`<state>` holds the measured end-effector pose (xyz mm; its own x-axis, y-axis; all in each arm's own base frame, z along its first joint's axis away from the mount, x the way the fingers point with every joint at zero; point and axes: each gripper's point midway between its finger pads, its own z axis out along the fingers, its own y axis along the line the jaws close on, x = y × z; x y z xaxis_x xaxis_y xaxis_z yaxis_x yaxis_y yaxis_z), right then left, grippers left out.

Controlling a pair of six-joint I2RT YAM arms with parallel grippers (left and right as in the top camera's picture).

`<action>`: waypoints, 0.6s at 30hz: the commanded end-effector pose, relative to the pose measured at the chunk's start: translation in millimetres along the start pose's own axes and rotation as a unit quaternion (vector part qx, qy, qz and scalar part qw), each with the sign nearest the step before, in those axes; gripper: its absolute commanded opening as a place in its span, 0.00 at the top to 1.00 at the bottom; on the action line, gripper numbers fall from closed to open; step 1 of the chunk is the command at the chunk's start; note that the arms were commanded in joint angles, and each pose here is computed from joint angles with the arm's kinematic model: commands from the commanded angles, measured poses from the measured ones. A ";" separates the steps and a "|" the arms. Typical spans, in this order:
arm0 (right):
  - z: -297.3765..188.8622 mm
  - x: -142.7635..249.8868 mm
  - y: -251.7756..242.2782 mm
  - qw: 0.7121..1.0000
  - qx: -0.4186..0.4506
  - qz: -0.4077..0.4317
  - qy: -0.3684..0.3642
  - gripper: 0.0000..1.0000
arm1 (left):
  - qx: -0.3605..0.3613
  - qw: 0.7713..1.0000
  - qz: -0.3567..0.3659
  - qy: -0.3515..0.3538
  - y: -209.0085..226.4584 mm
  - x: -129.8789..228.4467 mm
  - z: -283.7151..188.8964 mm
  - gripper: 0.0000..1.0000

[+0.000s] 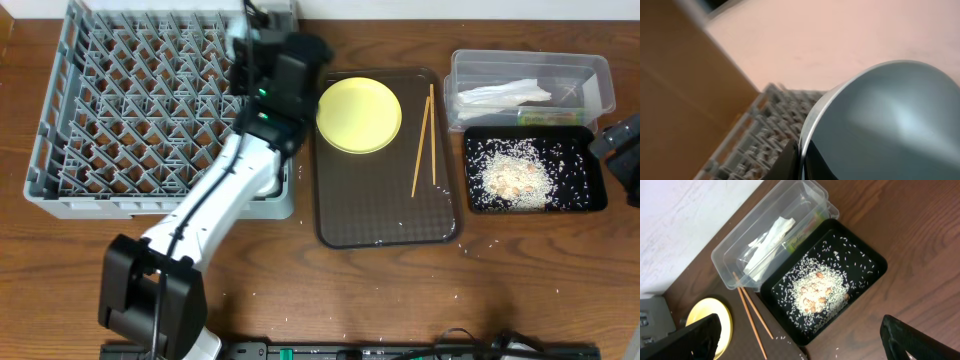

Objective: Sort waste into correct bins and load items into the dishwasher
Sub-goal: 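Carry the light-blue bowl into the rack and release it upright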

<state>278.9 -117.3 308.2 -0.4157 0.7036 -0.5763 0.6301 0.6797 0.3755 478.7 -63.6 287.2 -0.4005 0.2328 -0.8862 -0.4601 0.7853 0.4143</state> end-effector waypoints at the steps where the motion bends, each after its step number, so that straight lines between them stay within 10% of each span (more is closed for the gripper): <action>1: -0.6 -1.9 -2.0 1.000 0.002 0.009 -0.002 0.01 | -0.059 0.998 0.027 0.004 26.2 -1.0 22.5 0.93; 18: -0.6 -1.9 -2.1 1.000 0.002 0.009 -0.002 0.01 | -0.121 0.981 0.151 -0.004 -11.0 37.5 91.1 0.93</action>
<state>279.1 -117.4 308.1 -0.4159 0.7037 -0.5760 0.6302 0.6797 0.3754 543.4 -17.8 229.3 -0.4962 0.4244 -0.7574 -0.4957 0.5778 0.6485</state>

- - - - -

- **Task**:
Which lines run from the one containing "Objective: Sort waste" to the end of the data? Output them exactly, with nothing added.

- **Response below**:
Objective: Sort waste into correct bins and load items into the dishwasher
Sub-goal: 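Carry the light-blue bowl into the rack and release it upright
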
<state>278.9 -117.3 308.2 -0.4157 0.7036 -0.5763 0.6301 0.6797 0.3755 478.7 -63.6 287.2 -0.4005 0.2328 -0.8862 -0.4601 0.7853 0.4143</state> end-effector waypoints at the steps where the motion bends, each after its step number, so that straight lines between them stay within 10% of each span (more is closed for the gripper): <action>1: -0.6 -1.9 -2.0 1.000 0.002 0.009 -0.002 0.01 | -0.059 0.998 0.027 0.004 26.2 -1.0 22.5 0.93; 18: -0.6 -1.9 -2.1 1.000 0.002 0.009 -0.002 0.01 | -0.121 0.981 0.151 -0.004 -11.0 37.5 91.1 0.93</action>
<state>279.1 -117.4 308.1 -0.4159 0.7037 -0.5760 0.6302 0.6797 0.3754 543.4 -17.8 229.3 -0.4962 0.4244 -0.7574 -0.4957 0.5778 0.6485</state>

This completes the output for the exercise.